Levin Papantonio Rafferty legal professional Mark Proctor confirmed Levin’s passing from what he described as issues of COVID-19, the illness brought on by the virus.
Levin’s profession started in 1961 when he joined the Levin and Askew regulation agency based by his brother David and Reubin Askew, the Pensacola Information Journal reported.

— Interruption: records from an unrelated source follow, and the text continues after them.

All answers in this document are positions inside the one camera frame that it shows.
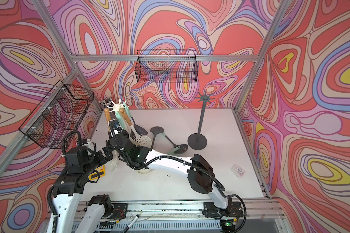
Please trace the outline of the cream skimmer wooden handle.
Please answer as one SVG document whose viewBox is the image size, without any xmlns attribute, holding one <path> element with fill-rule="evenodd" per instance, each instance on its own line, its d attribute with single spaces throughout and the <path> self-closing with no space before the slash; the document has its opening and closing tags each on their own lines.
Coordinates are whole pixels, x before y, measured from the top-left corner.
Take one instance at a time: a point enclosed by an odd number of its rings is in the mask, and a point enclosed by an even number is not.
<svg viewBox="0 0 350 233">
<path fill-rule="evenodd" d="M 151 148 L 151 138 L 149 138 L 148 136 L 140 136 L 138 134 L 124 108 L 120 108 L 119 112 L 130 128 L 130 138 L 136 143 L 138 143 L 140 146 Z"/>
</svg>

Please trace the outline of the dark grey utensil rack stand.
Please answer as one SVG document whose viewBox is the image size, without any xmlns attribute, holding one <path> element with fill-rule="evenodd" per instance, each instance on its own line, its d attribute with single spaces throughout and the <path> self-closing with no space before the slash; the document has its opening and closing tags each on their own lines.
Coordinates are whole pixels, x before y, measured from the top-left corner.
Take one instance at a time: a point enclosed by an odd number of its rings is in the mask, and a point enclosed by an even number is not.
<svg viewBox="0 0 350 233">
<path fill-rule="evenodd" d="M 208 143 L 207 139 L 203 134 L 201 134 L 201 130 L 202 130 L 207 103 L 211 103 L 210 100 L 213 100 L 213 98 L 211 98 L 211 95 L 201 94 L 201 93 L 198 93 L 198 95 L 199 97 L 196 97 L 196 98 L 198 99 L 199 102 L 202 102 L 198 130 L 197 130 L 197 133 L 191 134 L 188 137 L 188 145 L 194 150 L 202 150 L 207 146 L 207 143 Z"/>
</svg>

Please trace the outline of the black marker pen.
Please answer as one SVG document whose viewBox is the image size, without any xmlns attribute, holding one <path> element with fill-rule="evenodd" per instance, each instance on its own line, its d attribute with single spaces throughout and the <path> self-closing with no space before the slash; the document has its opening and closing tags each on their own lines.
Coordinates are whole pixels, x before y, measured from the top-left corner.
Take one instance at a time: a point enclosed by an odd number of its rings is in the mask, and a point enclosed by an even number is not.
<svg viewBox="0 0 350 233">
<path fill-rule="evenodd" d="M 137 221 L 138 221 L 138 219 L 140 218 L 140 215 L 139 214 L 137 214 L 136 216 L 135 216 L 135 218 L 127 225 L 127 229 L 130 229 Z"/>
</svg>

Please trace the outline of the grey slotted spoon mint handle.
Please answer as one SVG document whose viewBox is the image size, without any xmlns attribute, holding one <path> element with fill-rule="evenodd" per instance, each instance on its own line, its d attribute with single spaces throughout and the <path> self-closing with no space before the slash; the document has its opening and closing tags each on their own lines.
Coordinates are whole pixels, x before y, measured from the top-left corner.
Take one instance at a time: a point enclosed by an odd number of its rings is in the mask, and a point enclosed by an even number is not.
<svg viewBox="0 0 350 233">
<path fill-rule="evenodd" d="M 164 129 L 160 126 L 155 126 L 155 127 L 151 128 L 150 132 L 153 134 L 153 140 L 152 140 L 152 145 L 151 145 L 151 148 L 153 149 L 156 136 L 164 133 Z"/>
</svg>

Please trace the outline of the cream slotted spoon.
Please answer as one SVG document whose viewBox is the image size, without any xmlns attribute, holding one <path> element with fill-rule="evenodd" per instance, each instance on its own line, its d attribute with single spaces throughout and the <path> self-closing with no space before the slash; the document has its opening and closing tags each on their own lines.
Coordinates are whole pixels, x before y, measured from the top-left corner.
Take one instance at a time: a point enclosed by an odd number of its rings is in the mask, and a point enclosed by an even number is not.
<svg viewBox="0 0 350 233">
<path fill-rule="evenodd" d="M 106 121 L 107 121 L 107 125 L 108 125 L 108 135 L 110 137 L 112 137 L 111 135 L 111 131 L 110 131 L 110 127 L 109 127 L 109 122 L 111 121 L 111 115 L 110 115 L 110 111 L 108 108 L 105 108 L 104 109 L 104 113 L 105 113 L 105 117 L 106 117 Z M 113 172 L 114 169 L 117 167 L 118 165 L 118 155 L 116 153 L 115 150 L 112 151 L 112 155 L 113 155 L 113 158 L 112 160 L 110 160 L 107 164 L 106 164 L 106 169 L 109 171 L 109 172 Z"/>
</svg>

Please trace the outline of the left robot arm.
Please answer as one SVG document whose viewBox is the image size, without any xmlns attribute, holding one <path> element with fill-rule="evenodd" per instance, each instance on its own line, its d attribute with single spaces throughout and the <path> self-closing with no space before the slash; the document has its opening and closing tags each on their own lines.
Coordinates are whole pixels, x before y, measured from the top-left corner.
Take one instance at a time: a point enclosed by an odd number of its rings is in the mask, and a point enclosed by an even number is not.
<svg viewBox="0 0 350 233">
<path fill-rule="evenodd" d="M 90 182 L 89 176 L 97 168 L 114 158 L 110 142 L 102 150 L 88 139 L 82 139 L 79 131 L 71 131 L 62 140 L 61 150 L 65 167 L 47 194 L 51 210 L 49 233 L 70 233 L 75 214 L 84 192 Z"/>
</svg>

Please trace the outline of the cream utensil rack stand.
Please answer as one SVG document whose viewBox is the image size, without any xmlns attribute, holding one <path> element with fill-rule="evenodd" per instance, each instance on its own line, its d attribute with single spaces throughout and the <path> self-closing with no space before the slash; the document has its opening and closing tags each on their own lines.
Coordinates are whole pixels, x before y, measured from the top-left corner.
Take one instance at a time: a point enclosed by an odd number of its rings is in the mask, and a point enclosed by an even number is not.
<svg viewBox="0 0 350 233">
<path fill-rule="evenodd" d="M 119 100 L 118 103 L 114 103 L 113 102 L 113 110 L 114 111 L 119 111 L 120 112 L 120 110 L 123 109 L 123 107 L 124 107 L 124 105 L 122 104 L 121 100 Z"/>
</svg>

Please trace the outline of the pen holder cup with pens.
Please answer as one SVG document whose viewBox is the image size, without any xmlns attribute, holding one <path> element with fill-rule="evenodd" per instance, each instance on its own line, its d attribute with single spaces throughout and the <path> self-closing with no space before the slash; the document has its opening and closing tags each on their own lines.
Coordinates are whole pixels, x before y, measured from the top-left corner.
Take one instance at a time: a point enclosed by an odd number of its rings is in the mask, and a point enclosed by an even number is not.
<svg viewBox="0 0 350 233">
<path fill-rule="evenodd" d="M 99 103 L 104 109 L 104 115 L 107 122 L 117 119 L 113 110 L 113 102 L 111 98 L 100 99 Z"/>
</svg>

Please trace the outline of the cream skimmer mint handle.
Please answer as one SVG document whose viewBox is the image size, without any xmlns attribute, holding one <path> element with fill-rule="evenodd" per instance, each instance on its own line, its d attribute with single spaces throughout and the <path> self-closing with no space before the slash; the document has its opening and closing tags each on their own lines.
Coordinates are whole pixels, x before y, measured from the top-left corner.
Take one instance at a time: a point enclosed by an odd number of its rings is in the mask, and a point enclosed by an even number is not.
<svg viewBox="0 0 350 233">
<path fill-rule="evenodd" d="M 121 128 L 123 130 L 126 130 L 127 133 L 129 134 L 130 139 L 135 140 L 136 136 L 135 134 L 131 131 L 130 127 L 127 127 L 125 120 L 123 119 L 123 117 L 121 116 L 119 111 L 115 111 L 115 117 L 117 118 Z"/>
</svg>

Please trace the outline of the small clear plastic box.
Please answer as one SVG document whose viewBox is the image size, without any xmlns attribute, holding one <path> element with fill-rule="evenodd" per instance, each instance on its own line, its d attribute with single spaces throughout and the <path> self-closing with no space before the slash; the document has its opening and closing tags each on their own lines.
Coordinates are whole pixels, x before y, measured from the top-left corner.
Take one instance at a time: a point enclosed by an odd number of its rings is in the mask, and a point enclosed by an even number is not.
<svg viewBox="0 0 350 233">
<path fill-rule="evenodd" d="M 231 172 L 237 177 L 242 178 L 246 171 L 241 166 L 234 164 L 231 168 Z"/>
</svg>

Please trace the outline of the cream skimmer on table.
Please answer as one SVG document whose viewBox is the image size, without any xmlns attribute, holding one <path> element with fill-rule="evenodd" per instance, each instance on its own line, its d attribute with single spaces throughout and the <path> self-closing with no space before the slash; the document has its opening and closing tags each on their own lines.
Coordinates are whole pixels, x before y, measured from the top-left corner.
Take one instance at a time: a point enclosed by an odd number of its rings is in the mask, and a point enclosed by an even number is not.
<svg viewBox="0 0 350 233">
<path fill-rule="evenodd" d="M 144 167 L 144 168 L 142 168 L 142 169 L 140 169 L 140 170 L 135 170 L 137 173 L 139 173 L 139 174 L 148 174 L 150 171 L 151 171 L 151 168 L 149 168 L 149 167 Z"/>
</svg>

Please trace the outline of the yellow calculator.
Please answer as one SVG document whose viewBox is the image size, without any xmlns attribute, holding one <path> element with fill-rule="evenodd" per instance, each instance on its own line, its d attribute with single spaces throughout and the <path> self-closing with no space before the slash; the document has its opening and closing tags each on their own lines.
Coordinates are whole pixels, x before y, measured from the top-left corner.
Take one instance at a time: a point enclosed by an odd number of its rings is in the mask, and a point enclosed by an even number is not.
<svg viewBox="0 0 350 233">
<path fill-rule="evenodd" d="M 99 178 L 102 178 L 106 174 L 106 168 L 105 165 L 102 165 L 96 169 L 90 176 L 89 180 L 90 181 L 98 181 Z"/>
</svg>

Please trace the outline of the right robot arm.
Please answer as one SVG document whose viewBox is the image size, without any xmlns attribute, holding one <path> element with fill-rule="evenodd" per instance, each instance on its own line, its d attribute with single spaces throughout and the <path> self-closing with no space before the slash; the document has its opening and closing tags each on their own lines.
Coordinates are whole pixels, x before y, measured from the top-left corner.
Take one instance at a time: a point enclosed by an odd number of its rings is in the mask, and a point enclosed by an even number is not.
<svg viewBox="0 0 350 233">
<path fill-rule="evenodd" d="M 205 217 L 242 218 L 241 224 L 245 224 L 247 210 L 244 201 L 237 194 L 224 194 L 224 186 L 215 178 L 212 166 L 201 155 L 177 157 L 160 153 L 148 147 L 135 145 L 122 133 L 111 133 L 106 141 L 104 152 L 113 151 L 135 171 L 165 170 L 185 176 L 193 191 L 207 195 L 212 200 L 211 207 L 204 207 L 202 215 Z"/>
</svg>

Within the Nineteen Nineties, Levin was in a position to get the Florida Legislature to vary Florida’s Medicaid regulation, permitting it to recoup cash for the price of treating lung most cancers. That change helped Levin lead an effort to succeed in a $13 billion settlement with the tobacco industry
Levin grew to become boxing supervisor to fellow Pensacola native Roy Jones Jr. in 1989 and managed Jones fights to his heavyweight championship in 2003.
Levin used his success in his regulation profession to pursue philanthropy work, donating greater than $35 million. The College of Florida named its regulation faculty after Levin in 1999 after he gave $10 million to the college the place he earned his undergraduate diploma in 1958 and his regulation diploma in 1961.
Levin was investigated by the Florida Bar of 4 separate events for making controversial remarks in public. One investigation in 1990 led to a public reprimand from the bar over his criticism of regulation enforcement prosecuting playing crimes.